• Equities in Asia-Pacific zone track Wall Street’s losses amid sluggish markets.
  • Strong US inflation, fears of fallout from Russia-Ukraine war and China’s struggle with COVID-19 weigh on sentiment.
  • Inflation expectations eased in Australia, rose in New Zealand, BOJ Opinion Summary favor easy money policies.
  • India CPI, US PPI will be eyed for fresh impulse.

Markets in the Asia-Pacific region remain downbeat as traders struggle to overcome fears of inflation and coronavirus amid a sluggish session during early Thursday.

While portraying the mood, MSCI’s index of Asia-Pacific shares ex-Japan drops 1.4% whereas Japan’s Nikkei 225 print 1.25% intraday loss by the press time.

Worries over inflation bolstered after the US Consumer Price Index (CPI) data crossed softer forecasts for April, published the previous day. That said, the US Consumer Price Index (CPI) rose to 8.3% YoY versus 8.1% expected and 8.5% prior. More importantly, the CPI ex Food & Energy, better known as Core CPI, crossed 6.0% forecasts with 6.2% annual figures, versus 6.5% previous readouts.

Following the data, during early Thursday in Asia, the previously hawkish Federal Reserve Bank of St. Louis James Bullard mentioned that he ''won't emphasize single inflation report too much but inflation is more persistent than many have thought.''

It should be observed that contrasting signals concerning the covid conditions in China and the policymakers’ readiness for more measures to uplift the world’s second-largest economy fail to recall buyers from Beijing. The same weighs on the stocks in Australia and New Zealand. Australia’s Consumer Inflation Expectations dropped more than forecast in May while the Reserve Bank of New Zealand’s (RBNZ) inflation expectations for the second quarter (Q2) rose to 3.28% versus 3.27% prior.

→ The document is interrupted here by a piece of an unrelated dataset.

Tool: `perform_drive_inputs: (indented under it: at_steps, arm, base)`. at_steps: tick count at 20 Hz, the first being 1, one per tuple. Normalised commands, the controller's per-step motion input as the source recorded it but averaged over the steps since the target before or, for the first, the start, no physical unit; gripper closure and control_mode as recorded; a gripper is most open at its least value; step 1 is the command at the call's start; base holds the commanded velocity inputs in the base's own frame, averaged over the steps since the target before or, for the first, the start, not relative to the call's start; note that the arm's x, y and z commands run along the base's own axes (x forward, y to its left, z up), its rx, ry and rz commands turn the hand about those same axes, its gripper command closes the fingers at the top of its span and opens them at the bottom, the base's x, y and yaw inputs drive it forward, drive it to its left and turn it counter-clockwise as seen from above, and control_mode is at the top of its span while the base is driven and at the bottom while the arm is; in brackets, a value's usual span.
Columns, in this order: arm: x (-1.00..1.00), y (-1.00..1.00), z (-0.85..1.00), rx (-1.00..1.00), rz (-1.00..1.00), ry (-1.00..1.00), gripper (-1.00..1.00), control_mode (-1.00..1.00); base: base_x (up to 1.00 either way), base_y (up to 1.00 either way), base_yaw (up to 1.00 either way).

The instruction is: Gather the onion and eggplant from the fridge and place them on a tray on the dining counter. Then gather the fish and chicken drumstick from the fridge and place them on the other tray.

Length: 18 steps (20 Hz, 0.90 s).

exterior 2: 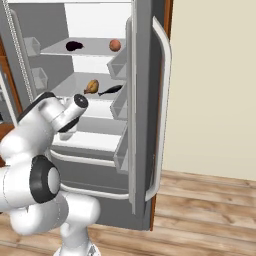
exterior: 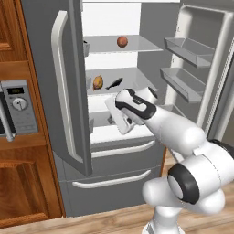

Elsewhere, Indonesia retail sales came out weak for March and drown IDX Composite. On the same line is South Korea’s KOSPI which prints 0.80% intraday loss by the press time as China, South Korea and Japan quote fears from the Ukraine-Russia war.

On a broader front, the US 10-year Treasury yields dropped 1.4 basis points (bps) to 2.92%, around a two-week low by the press time. In doing so, the benchmark bond coupon drops for the fourth consecutive day, bracing for the first negative week in 10. Elsewhere, S&P 500 Futures rise 0.30% intraday gains, in contrast to Wall Street’s losses.

Moving on, India’s Consumer Price Index (CPI) for April will precede weekly prints of the US Jobless Claims and monthly Producer Price Index (PPI) to decorate today’s calendar but major attention will be given to the qualitative catalysts, like Brexit, covid and geopolitics, for clear directions.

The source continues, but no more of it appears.